[lbo-talk] Translating Brecht

John E. Norem jnorem at cox.net
Wed Sep 30 04:59:23 PDT 2009


When you translate a play, you enter into a very intense and complex relationship with the playwright. Sometimes you feel as if you have invited them into your home. It's not always an agreeable experience. When I was translating The Government Inspector, I used to find Nikolai Gogol roaming the house at night, patently half-mad, yet somehow endearingly welcome. He made me laugh, mostly because he made me look beneath the surface of things and see the normal in the grotesque and the grotesque in the normal. Even when he started banging on about Russia's mission to save the world, his own terrifically close relationship with God and the parlous state of my soul, I just couldn't bring myself to evict him.

When it came to translating The Arsonists, I would often find Max Frisch fussing around in the kitchen, tidying everything up and explaining in calm and reasoned tones (as he folded away the tea towels) why we have a moral duty to oppose evil. I agreed with almost everything he said, and I liked how he said it, but he did occasionally irritate me. I think it was probably something to do with the certainty and the precision of his moral clarity. He in turn accused me, of course, of merely being prejudiced against the Swiss.

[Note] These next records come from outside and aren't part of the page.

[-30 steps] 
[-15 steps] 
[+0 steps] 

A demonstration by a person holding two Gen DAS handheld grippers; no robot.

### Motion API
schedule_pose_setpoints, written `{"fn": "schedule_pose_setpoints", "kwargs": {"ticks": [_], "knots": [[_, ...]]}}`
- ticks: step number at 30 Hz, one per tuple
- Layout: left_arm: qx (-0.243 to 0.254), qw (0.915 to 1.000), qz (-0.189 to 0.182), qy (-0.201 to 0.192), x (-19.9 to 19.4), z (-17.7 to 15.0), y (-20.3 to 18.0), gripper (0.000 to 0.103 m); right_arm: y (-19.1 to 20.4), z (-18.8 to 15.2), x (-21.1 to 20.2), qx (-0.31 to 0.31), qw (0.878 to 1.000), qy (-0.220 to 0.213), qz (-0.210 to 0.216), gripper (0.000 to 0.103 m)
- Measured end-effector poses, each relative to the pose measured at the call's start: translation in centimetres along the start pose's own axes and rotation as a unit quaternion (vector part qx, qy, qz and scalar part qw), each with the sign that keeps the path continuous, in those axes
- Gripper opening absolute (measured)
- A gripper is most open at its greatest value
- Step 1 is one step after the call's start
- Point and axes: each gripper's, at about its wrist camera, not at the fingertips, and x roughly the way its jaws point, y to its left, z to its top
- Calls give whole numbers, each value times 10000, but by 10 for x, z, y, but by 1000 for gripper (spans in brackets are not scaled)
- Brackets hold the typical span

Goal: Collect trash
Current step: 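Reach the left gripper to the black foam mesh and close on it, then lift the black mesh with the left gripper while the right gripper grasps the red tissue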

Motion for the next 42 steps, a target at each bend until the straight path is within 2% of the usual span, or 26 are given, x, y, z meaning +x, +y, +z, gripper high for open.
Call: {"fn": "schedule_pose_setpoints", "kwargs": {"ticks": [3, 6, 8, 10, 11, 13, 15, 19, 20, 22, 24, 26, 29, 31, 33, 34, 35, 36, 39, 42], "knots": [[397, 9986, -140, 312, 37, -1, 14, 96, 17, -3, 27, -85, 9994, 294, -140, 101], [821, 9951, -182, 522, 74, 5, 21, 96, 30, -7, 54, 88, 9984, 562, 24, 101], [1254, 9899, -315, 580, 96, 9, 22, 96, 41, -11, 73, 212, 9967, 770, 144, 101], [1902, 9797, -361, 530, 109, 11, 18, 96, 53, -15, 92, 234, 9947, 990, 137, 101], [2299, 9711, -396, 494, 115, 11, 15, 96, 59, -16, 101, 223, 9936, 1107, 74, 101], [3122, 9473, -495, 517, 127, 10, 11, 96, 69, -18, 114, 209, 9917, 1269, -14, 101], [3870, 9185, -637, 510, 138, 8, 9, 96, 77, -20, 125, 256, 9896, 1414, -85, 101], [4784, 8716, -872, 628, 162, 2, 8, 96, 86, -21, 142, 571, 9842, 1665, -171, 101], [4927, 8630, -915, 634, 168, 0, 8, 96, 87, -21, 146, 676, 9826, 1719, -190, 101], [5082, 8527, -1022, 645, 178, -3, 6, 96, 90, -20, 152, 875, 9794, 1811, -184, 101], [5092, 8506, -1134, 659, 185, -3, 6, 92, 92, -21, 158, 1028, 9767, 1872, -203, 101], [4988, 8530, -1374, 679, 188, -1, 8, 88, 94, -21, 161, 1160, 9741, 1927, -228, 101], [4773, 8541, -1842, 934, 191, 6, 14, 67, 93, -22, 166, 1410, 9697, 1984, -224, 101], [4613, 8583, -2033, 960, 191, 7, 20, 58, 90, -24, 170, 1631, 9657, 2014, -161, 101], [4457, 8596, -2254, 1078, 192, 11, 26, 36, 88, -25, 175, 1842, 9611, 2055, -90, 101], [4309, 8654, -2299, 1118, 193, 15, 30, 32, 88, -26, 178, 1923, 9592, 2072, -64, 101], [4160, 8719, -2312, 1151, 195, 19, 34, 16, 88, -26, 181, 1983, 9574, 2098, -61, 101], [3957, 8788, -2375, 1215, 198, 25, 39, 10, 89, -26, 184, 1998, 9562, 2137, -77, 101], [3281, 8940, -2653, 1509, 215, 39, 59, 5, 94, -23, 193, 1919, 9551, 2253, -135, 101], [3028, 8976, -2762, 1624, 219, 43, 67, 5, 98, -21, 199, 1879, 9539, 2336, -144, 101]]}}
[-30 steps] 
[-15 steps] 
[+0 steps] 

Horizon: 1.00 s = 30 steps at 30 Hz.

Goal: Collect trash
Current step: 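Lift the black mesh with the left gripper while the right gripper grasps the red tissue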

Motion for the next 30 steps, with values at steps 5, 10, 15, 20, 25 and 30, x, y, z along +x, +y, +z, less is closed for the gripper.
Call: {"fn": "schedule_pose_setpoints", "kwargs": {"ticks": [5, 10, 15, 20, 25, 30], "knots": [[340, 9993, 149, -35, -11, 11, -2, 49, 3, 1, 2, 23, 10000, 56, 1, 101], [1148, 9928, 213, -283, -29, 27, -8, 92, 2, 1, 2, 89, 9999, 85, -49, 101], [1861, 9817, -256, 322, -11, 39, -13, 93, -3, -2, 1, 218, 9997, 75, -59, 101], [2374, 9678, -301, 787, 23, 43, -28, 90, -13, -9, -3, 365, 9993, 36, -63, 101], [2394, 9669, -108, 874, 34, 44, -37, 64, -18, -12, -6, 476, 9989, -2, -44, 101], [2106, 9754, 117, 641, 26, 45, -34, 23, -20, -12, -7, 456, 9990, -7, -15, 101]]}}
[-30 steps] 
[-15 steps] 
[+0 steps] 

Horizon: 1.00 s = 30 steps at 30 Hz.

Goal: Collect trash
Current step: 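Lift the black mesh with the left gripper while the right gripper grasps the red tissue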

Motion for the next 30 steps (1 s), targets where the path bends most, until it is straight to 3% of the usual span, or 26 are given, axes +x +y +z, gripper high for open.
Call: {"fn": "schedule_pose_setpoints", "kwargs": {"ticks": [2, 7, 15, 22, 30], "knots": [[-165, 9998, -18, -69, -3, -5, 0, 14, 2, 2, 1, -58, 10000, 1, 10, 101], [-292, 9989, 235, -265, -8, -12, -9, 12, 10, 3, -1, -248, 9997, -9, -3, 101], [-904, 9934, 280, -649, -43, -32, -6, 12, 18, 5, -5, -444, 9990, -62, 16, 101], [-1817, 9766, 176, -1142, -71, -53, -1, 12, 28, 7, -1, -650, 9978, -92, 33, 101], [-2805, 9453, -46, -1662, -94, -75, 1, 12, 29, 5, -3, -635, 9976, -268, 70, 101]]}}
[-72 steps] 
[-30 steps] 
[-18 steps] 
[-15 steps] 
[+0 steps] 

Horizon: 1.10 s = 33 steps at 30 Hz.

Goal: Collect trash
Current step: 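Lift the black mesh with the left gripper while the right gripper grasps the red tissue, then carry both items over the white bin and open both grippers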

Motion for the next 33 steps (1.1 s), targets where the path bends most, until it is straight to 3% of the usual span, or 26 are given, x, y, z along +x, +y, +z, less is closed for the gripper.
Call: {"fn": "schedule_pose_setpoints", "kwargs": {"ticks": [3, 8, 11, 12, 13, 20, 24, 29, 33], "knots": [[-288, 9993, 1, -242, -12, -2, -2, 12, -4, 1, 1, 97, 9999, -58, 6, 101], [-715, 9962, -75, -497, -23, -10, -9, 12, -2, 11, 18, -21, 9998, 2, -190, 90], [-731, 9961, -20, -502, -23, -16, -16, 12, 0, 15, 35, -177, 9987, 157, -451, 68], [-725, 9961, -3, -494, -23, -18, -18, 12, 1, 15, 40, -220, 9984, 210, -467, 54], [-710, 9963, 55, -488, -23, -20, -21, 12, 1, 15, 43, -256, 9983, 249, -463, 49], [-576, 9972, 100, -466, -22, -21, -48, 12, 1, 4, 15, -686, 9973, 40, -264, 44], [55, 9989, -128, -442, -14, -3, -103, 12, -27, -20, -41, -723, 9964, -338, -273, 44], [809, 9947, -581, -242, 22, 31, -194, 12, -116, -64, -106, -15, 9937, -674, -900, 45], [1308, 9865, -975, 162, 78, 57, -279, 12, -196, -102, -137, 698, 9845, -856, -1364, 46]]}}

Another play, another house guest. For the last few months, I've had Bertolt Brecht <http://www.guardian.co.uk/stage/bertolt-brecht> to stay. I feel my home isn't my own any more. It hasn't so much been those cigars of his, or the too carefully chosen glasses, or even that ridiculous leather jacket intended to tell everyone that he's a man of the people. No, what's been overwhelming is the sheer size of the man. He seems to occupy every room in the house. And he talks a lot. Not about easy stuff. You won't hear him expressing a view on the weather, or the terrible delays on the Northern line, or whether Nick Clegg is worth taking seriously. With Brecht, it's all the big themes: war, peace, wealth, poverty, justice, class, exploitation. Oh, and sex. Listening to him can be a bit overwhelming on occasion, but by God, he makes you square up to what's important in the world.

Some of my theatregoing friends have been staying away, saying they don't want to be lectured at. "But he doesn't lecture, he confronts," I tell them. "And he analyses." They look sceptical. I try to tell them that Brecht offers his audiences a mean of interpreting the world, of empowering them to understand not just that terrible things happen, but why they happen. They nod and look away. I think it's their problem. Like most people now, they don't have much faith in ideology. But without ideology, it's very hard to understand the world.

The truth is, since Brecht came to stay, I've been reminded of just how much he has to offer. His theories about epic theatre have transformed modern drama, I tell my friends. They yawn and mumble about alienation. I tell them to stop worrying about theories of theatre, and just think about Brecht's belief that drama can arouse and enhance an audience's capacity for action. Given the state of the planet, I'd have thought this is something we need. That doesn't mean there's no entertainment along the way. I'm not sure whether Brecht himself is to blame, or whether there have been too many keepers of the flame, too many overly reverential productions, but there is nothing inherently dull about Brecht. He understands spectacle. He understands how to use music. (I'm telling my friends to think of The Caucasian Chalk Circle as a musical.) And, yes, he understands how to make people laugh.

This is the point about Brecht, I think. His plays are no arid assertions of political theory. They are full of a vigorous and bawdy humanity. In the end, the artist Brecht is bigger than the theoretician Brecht, and bigger than the socialist Brecht. In The Caucasian Chalk Circle, we witness the story of a simple servant girl, Grusha, who saves a child's life and wishes to keep that child for herself. Yes, it's a means to examine the nature of ownership, the nature of property, the nature of justice. But it is also a moving story that refuses to be conquered by any amount of distancing.

That's the thing about Brecht. He may have been stomping around my house doing a great deal of theorising, but somehow he's also a bit of a softie. I defy anyone not to be moved by the story of Grusha and the child. Chalk Circle makes us think about war and peace and justice, and is startlingly, shockingly reminiscent of what is happening now in Afghanistan or Iraq or Somalia. But it is also a simple, human tale – and a damn good evening in the theatre.